%%

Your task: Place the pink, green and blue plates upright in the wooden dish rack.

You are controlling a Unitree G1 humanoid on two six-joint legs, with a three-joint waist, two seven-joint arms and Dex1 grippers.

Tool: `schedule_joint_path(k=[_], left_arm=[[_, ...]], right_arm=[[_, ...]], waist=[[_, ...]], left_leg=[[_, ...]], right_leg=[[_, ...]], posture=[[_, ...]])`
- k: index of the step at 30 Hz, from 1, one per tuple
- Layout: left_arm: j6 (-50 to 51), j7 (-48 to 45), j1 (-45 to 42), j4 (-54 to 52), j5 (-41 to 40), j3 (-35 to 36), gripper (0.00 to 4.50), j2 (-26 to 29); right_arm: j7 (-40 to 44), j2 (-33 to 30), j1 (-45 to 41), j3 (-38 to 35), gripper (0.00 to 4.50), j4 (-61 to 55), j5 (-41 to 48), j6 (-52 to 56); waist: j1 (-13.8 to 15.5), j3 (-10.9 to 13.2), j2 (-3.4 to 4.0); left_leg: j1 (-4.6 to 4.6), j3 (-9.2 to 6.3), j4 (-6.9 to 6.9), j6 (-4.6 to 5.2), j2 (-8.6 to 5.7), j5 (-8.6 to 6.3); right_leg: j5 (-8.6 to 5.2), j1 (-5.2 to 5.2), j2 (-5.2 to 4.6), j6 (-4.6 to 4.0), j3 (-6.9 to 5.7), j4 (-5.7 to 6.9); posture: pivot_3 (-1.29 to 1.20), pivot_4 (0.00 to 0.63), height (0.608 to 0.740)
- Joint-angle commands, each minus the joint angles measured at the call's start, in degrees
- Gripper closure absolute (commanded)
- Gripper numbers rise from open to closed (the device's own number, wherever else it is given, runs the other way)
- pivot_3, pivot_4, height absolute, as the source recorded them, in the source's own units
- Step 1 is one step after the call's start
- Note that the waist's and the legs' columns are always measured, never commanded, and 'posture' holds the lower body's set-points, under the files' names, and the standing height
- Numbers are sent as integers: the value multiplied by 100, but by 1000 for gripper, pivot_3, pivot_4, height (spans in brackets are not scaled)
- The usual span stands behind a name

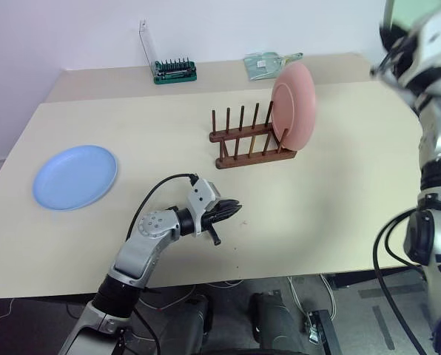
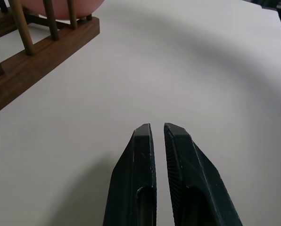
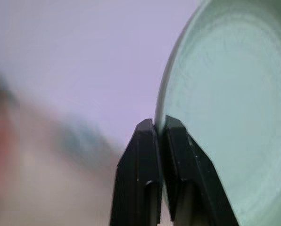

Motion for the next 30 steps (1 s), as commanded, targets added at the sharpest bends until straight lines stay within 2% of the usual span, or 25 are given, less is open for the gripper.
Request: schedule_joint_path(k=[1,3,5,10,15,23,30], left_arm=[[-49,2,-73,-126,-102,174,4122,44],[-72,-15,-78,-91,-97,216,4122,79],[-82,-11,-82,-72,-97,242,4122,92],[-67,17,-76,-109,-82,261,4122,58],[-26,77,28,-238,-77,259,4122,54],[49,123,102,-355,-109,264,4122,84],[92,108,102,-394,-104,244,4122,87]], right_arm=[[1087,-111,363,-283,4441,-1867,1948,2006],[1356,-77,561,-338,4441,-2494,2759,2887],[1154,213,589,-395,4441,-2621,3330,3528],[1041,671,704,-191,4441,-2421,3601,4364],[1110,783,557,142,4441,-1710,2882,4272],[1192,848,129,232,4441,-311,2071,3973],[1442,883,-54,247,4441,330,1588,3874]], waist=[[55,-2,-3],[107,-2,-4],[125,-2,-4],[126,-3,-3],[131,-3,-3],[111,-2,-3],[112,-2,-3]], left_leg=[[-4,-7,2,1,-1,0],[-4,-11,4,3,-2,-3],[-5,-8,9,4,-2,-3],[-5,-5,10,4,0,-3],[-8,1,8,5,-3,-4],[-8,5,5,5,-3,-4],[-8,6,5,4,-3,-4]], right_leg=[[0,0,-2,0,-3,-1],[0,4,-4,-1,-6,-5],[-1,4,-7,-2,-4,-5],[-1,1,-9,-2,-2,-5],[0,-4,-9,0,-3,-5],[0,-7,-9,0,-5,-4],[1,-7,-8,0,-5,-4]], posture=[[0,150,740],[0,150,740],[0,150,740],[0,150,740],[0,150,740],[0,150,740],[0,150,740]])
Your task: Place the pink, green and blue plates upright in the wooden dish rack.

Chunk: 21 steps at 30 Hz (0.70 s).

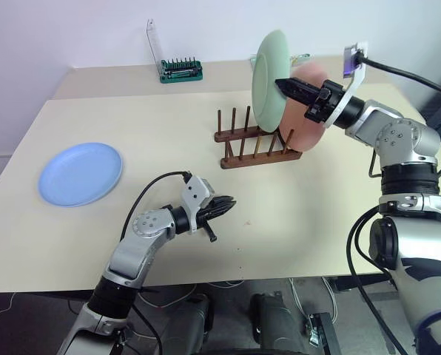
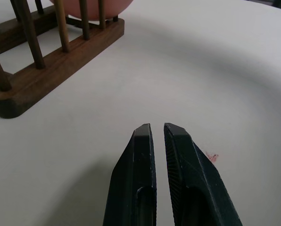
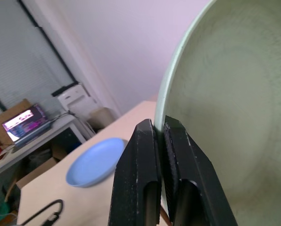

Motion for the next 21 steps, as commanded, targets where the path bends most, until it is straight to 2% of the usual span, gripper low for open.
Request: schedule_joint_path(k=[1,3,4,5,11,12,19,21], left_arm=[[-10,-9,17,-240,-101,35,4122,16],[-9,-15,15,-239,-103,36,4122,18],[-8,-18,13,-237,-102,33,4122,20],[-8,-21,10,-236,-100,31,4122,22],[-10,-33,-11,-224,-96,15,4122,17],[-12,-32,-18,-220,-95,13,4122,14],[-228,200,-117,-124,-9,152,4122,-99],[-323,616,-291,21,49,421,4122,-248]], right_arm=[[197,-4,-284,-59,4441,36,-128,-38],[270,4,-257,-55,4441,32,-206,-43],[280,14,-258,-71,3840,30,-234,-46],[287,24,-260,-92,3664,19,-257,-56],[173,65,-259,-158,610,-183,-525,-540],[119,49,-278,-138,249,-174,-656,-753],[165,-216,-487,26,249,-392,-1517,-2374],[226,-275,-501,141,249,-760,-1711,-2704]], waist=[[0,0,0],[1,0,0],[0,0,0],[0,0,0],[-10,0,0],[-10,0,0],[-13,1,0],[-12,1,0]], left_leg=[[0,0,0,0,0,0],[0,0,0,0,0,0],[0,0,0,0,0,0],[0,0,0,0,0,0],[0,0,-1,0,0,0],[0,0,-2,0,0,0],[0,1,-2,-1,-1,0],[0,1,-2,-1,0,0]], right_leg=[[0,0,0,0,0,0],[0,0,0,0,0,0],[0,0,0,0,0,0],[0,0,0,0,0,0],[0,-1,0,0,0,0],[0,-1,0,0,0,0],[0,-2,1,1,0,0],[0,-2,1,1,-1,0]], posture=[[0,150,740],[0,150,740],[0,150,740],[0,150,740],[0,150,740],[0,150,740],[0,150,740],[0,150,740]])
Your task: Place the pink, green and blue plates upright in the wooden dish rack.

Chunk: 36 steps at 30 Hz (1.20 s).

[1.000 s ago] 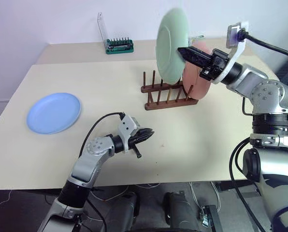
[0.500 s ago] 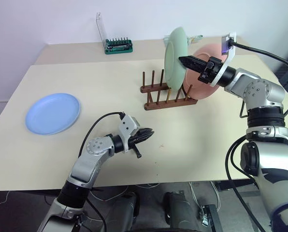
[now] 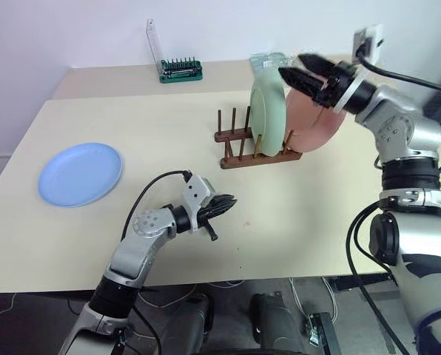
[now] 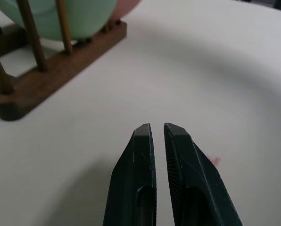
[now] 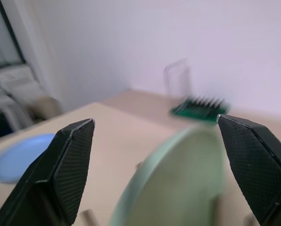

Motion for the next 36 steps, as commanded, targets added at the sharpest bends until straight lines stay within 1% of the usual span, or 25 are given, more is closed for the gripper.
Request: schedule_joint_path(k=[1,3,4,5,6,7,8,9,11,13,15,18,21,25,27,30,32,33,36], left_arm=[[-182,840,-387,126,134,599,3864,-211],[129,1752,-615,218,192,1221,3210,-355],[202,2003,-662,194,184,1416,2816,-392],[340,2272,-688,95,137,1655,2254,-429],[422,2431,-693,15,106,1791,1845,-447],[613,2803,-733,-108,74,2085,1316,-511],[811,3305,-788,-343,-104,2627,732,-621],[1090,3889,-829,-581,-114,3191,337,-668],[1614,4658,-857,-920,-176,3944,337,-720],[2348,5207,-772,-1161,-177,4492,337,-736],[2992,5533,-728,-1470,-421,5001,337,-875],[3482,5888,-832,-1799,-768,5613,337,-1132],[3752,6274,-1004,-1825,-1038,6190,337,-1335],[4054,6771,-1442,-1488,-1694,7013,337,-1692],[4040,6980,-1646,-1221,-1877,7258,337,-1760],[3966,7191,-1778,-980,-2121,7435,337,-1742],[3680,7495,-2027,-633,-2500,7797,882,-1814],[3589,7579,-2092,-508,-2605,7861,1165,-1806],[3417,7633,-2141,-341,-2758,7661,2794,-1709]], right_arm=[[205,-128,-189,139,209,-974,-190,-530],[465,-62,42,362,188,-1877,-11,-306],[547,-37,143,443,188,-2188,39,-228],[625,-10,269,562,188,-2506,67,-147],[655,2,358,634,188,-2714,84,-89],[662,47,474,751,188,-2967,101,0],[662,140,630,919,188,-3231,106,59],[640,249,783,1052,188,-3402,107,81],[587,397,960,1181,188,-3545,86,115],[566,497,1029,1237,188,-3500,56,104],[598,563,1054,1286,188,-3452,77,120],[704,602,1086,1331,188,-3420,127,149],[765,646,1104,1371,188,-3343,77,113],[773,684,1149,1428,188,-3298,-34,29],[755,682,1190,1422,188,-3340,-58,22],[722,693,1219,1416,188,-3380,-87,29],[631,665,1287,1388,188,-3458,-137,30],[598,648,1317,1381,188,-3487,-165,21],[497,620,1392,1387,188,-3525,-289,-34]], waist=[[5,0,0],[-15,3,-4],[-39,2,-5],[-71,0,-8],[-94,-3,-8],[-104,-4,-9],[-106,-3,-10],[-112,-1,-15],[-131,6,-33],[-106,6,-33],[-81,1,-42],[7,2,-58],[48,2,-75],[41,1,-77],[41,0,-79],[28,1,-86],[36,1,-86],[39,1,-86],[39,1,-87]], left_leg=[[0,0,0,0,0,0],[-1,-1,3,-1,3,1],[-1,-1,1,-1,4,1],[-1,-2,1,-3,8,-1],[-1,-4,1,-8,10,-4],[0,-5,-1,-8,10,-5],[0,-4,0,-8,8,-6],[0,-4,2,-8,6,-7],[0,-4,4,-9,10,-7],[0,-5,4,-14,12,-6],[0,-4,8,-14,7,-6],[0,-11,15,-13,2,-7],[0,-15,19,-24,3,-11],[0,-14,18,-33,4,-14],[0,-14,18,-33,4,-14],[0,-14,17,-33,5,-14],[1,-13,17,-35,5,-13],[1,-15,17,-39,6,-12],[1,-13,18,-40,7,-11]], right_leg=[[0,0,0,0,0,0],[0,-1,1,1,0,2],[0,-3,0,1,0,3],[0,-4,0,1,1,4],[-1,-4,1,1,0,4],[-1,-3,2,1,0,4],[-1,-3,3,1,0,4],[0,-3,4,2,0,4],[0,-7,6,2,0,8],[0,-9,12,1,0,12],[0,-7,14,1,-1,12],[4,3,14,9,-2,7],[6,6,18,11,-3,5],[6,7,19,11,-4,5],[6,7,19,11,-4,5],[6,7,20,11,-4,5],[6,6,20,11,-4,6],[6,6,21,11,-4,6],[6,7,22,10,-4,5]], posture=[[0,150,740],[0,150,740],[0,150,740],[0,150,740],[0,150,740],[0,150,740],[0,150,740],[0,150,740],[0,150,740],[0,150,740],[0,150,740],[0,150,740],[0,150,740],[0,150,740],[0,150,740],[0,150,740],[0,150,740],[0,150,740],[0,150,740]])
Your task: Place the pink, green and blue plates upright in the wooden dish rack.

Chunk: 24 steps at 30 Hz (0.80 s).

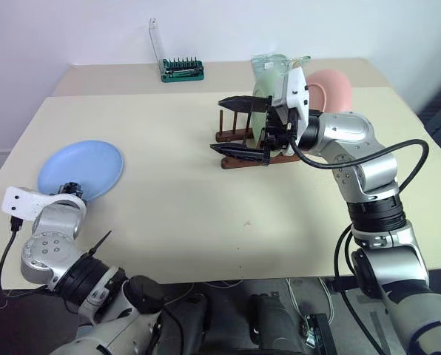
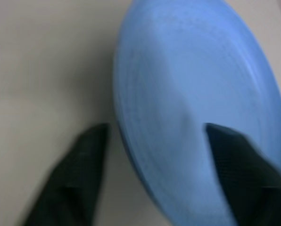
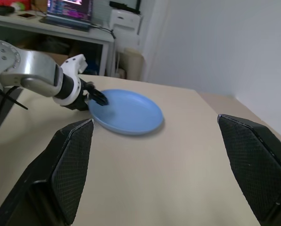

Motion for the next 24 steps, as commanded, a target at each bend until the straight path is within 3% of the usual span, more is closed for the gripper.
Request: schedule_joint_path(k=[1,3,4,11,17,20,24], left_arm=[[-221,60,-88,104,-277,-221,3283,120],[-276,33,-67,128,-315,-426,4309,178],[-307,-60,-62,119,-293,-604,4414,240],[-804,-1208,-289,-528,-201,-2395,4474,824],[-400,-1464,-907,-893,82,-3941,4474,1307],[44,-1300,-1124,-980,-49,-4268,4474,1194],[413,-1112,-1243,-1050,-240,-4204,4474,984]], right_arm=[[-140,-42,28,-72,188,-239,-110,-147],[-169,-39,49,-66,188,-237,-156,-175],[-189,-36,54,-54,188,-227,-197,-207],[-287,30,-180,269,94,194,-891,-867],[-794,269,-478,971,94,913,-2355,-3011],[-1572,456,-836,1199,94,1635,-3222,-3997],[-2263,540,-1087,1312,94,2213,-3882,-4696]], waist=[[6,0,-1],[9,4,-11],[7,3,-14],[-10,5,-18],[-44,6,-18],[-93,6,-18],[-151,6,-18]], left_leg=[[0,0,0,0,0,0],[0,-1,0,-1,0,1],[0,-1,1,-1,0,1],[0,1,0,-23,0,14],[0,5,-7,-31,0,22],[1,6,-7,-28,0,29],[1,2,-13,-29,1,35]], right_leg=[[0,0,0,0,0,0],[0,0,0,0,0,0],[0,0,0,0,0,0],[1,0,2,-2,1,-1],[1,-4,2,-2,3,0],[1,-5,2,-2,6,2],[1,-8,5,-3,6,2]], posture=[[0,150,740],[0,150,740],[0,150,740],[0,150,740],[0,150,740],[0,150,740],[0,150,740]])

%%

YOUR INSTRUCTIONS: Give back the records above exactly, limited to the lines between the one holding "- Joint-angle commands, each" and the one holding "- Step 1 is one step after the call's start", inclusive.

WRITTEN ANSWER:
- Joint-angle commands, each minus the joint angles measured at the call's start, in degrees
- Gripper closure absolute (commanded)
- Gripper numbers rise from open to closed (the device's own number, wherever else it is given, runs the other way)
- pivot_3, pivot_4, height absolute, as the source recorded them, in the source's own units
- Step 1 is one step after the call's start

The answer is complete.